▶ _EXERCISE_
Reproduce verbatim the lines of the material below, starting at the line with "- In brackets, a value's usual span" and ending at the line with "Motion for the", both inclusive; skip the rest.

*** COLLECTED MATERIAL ***

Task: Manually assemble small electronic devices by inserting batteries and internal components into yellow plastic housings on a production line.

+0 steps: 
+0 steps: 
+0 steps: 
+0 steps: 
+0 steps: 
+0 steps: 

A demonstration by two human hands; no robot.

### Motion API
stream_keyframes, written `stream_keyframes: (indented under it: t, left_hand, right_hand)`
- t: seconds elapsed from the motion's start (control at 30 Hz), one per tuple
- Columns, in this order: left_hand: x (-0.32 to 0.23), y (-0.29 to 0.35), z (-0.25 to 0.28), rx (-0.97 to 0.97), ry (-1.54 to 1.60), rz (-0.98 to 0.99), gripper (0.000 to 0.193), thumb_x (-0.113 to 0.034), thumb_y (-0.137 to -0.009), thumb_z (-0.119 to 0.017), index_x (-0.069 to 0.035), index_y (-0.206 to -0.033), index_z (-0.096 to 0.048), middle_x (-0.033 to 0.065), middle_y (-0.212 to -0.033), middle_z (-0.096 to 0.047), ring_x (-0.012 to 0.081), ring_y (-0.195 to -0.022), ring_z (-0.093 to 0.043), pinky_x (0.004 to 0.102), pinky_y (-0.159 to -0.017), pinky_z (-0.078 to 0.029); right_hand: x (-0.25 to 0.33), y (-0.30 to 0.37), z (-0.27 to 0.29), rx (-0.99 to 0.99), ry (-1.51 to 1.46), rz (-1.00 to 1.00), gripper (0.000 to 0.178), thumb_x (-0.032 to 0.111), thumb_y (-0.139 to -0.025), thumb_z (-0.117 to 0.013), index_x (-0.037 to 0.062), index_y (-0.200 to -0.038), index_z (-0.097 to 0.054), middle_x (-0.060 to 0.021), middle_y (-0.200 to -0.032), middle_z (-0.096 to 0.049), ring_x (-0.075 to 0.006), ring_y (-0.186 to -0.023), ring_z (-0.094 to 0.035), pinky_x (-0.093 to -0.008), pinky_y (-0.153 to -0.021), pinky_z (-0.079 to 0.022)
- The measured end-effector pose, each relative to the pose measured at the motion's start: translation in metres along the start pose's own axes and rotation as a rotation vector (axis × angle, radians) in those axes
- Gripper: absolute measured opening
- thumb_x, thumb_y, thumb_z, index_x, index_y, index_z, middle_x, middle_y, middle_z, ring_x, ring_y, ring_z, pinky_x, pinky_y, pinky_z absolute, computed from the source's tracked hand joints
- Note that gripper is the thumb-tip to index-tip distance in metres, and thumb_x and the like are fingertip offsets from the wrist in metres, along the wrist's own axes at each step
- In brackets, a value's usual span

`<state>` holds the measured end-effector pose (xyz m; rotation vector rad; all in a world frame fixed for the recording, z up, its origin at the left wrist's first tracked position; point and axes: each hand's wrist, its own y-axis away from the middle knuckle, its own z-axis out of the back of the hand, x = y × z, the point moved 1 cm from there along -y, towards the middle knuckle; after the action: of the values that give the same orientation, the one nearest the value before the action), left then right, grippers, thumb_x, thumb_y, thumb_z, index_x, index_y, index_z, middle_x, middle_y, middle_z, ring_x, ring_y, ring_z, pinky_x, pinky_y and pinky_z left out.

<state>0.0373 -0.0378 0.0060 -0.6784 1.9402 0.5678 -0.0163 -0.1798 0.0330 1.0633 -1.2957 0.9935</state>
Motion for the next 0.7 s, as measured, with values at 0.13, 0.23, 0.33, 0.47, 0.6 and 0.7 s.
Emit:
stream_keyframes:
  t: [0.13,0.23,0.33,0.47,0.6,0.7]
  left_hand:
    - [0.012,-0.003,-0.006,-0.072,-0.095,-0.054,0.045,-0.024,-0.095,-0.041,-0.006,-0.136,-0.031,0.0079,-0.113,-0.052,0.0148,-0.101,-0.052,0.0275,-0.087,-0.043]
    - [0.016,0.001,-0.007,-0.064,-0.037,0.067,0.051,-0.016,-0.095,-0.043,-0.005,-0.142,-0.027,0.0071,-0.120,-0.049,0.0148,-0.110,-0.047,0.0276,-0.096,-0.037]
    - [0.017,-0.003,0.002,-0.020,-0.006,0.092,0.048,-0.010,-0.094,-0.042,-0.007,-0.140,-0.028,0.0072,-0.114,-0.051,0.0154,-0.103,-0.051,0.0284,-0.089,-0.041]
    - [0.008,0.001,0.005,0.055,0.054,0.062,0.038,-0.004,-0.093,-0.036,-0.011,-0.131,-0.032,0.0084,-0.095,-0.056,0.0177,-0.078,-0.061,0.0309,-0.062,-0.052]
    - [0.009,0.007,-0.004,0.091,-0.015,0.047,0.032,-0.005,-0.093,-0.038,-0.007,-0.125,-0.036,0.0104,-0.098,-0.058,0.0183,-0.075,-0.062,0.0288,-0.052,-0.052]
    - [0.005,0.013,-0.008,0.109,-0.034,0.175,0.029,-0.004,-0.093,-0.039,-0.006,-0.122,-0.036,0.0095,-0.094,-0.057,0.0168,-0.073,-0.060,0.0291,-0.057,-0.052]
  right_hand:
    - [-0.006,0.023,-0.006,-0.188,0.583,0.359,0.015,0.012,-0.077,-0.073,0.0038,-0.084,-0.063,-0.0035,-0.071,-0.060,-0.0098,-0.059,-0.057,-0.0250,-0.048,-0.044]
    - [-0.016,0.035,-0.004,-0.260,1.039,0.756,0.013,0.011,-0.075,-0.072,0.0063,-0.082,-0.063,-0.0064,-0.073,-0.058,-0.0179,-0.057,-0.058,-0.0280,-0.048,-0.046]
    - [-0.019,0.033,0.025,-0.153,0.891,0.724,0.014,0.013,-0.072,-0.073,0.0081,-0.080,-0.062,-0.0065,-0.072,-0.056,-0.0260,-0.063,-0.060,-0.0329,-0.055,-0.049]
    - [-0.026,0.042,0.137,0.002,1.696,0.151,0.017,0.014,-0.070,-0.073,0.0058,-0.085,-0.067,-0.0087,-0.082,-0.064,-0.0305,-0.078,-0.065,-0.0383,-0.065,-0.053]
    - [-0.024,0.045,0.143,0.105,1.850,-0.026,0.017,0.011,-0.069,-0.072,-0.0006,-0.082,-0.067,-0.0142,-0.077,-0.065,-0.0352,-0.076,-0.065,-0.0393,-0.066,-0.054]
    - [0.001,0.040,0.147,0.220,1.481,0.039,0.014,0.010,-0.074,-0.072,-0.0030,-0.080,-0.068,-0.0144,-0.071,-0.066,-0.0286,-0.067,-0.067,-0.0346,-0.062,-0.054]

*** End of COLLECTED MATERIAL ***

▶ _FINISHED EXERCISE_
- In brackets, a value's usual span

`<state>` holds the measured end-effector pose (xyz m; rotation vector rad; all in a world frame fixed for the recording, z up, its origin at the left wrist's first tracked position; point and axes: each hand's wrist, its own y-axis away from the middle knuckle, its own z-axis out of the back of the hand, x = y × z, the point moved 1 cm from there along -y, towards the middle knuckle; after the action: of the values that give the same orientation, the one nearest the value before the action), left then right, grippers, thumb_x, thumb_y, thumb_z, index_x, index_y, index_z, middle_x, middle_y, middle_z, ring_x, ring_y, ring_z, pinky_x, pinky_y and pinky_z left out.

<state>0.0373 -0.0378 0.0060 -0.6784 1.9402 0.5678 -0.0163 -0.1798 0.0330 1.0633 -1.2957 0.9935</state>
Motion for the next 0.7 s, as measured, with values at 0.13, 0.23, 0.33, 0.47, 0.6 and 0.7 s.

The exercise has been completed in full.